## [WHAT IS BEING ASKED]
Filter out all lines without the word "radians" from the data below, please, and copy the rest.

(Dataset records)
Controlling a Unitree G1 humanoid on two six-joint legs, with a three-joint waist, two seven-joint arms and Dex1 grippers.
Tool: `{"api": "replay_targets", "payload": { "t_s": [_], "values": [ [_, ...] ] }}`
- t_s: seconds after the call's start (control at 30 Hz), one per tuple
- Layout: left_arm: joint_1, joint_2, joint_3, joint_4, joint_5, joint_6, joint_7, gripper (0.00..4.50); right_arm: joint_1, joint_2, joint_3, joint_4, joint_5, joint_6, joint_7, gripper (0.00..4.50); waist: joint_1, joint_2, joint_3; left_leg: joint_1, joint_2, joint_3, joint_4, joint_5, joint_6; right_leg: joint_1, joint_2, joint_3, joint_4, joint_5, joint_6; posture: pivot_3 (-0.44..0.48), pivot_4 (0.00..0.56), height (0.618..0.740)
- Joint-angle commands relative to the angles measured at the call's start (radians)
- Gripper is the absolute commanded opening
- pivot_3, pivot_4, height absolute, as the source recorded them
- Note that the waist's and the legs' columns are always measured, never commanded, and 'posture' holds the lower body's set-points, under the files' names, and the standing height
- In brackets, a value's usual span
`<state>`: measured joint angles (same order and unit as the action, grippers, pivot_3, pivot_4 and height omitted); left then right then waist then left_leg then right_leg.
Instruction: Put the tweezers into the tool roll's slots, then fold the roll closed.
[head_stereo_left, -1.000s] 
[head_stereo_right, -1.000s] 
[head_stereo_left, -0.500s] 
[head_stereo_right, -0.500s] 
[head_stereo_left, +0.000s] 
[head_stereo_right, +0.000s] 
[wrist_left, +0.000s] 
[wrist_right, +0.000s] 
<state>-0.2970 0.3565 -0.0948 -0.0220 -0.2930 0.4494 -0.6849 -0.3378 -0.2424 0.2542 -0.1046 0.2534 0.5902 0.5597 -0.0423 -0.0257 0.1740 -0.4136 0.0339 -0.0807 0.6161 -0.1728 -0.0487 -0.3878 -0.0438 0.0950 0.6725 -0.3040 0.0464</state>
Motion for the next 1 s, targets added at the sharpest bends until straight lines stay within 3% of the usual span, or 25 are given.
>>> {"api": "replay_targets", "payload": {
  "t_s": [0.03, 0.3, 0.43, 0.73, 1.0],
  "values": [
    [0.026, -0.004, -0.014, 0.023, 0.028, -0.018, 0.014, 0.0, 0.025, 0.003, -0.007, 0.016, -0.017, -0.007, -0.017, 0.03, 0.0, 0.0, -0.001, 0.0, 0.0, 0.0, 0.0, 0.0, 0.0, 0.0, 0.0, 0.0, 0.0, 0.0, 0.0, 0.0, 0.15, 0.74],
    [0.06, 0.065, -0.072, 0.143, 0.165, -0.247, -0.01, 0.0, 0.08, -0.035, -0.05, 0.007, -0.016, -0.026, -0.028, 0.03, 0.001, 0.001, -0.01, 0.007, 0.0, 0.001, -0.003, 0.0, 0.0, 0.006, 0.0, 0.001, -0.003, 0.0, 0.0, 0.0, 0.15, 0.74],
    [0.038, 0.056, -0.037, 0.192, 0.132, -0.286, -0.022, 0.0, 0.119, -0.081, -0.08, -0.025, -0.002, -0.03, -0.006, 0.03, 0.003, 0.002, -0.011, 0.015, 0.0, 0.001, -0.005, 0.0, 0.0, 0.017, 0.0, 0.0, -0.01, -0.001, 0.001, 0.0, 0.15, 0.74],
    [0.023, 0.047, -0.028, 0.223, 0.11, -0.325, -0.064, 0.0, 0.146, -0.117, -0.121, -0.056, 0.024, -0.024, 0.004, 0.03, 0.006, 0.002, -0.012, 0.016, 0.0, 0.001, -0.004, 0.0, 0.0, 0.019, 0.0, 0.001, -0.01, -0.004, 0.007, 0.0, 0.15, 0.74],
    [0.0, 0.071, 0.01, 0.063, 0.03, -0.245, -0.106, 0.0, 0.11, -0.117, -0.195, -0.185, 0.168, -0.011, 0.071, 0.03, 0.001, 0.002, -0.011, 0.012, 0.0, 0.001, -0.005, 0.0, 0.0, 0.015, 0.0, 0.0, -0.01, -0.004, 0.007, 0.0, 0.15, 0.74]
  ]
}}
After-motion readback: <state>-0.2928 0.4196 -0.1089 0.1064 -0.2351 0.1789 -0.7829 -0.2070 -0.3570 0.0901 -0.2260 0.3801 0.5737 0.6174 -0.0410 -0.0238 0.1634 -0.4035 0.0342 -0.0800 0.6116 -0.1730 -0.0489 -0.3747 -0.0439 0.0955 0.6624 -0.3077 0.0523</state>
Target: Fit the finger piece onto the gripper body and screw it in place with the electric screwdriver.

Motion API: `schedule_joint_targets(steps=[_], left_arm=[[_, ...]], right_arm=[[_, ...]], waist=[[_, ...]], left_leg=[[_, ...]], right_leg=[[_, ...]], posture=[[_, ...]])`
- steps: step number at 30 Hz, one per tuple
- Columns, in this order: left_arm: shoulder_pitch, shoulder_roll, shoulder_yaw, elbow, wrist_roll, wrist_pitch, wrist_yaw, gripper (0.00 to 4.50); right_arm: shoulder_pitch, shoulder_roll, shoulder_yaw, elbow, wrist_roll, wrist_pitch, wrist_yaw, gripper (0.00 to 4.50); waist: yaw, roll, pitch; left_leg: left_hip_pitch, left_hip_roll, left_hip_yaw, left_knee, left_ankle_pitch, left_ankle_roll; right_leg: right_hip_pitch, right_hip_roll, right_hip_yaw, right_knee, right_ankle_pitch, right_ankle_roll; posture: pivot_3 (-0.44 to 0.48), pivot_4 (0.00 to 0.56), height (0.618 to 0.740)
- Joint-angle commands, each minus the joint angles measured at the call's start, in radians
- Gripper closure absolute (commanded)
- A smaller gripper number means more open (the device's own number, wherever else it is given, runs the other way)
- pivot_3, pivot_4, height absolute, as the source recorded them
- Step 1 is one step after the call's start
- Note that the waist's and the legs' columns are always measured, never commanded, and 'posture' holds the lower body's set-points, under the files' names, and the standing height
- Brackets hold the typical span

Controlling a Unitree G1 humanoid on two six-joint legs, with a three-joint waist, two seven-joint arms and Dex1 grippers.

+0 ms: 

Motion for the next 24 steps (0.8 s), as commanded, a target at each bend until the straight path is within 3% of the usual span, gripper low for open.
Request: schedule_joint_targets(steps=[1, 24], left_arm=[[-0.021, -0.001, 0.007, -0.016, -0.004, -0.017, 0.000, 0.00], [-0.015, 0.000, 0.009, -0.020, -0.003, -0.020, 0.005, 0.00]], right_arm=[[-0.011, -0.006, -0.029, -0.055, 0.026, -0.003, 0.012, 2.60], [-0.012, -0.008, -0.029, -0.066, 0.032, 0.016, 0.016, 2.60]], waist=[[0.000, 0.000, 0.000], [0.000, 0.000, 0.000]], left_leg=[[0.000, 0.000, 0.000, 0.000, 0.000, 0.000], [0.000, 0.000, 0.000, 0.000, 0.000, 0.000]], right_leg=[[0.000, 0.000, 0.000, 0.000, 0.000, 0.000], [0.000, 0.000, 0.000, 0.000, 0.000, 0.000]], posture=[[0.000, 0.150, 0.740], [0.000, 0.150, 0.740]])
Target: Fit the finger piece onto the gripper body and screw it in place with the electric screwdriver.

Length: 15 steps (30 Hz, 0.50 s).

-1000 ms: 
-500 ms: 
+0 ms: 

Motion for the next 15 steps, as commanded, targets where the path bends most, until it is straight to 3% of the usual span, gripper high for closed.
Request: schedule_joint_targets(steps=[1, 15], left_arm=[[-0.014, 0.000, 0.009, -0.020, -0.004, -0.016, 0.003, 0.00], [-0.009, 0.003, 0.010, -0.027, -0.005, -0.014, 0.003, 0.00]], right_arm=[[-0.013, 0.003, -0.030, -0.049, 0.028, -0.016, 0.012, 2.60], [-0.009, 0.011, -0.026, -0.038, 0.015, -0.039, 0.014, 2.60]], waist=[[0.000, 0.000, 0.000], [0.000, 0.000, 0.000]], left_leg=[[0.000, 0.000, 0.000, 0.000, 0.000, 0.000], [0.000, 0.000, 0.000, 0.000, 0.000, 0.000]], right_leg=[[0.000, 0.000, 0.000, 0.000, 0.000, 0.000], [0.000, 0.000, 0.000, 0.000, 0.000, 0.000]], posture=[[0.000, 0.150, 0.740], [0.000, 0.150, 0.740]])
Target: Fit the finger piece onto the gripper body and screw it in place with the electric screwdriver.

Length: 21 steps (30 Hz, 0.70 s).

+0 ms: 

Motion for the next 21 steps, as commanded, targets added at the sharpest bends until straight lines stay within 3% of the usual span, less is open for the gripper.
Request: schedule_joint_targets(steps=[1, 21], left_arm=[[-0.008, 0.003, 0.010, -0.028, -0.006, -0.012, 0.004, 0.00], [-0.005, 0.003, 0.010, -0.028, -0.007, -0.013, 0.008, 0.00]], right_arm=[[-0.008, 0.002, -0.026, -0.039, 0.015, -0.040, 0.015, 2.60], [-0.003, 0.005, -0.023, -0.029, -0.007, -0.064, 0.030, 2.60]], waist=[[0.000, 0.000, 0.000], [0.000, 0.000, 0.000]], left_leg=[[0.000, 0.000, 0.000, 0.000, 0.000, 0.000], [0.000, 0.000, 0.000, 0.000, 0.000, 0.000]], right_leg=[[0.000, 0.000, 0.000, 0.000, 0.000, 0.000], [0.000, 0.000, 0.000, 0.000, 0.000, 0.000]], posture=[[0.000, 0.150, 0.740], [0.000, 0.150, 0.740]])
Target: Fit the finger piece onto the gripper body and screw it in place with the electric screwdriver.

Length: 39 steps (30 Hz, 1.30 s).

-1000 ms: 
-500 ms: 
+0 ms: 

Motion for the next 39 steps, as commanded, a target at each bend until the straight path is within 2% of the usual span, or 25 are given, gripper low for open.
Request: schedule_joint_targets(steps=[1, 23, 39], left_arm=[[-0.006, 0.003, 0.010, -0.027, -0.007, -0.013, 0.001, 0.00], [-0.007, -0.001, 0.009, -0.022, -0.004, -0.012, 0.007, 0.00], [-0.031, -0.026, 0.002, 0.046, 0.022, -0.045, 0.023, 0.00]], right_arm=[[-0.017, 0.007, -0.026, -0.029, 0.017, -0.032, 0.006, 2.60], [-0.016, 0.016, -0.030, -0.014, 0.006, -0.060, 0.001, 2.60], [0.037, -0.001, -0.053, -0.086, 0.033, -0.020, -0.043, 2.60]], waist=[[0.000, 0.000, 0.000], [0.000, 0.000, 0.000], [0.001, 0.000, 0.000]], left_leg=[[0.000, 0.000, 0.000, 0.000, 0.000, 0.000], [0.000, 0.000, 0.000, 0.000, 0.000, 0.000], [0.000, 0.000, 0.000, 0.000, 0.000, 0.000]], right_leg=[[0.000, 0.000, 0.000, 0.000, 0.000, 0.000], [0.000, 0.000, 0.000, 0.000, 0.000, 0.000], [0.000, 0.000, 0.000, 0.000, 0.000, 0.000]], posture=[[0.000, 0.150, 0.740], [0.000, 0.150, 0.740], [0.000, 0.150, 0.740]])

## [EXERCISE SOLUTION]
- Joint-angle commands relative to the angles measured at the call's start (radians)
- Joint-angle commands, each minus the joint angles measured at the call's start, in radians

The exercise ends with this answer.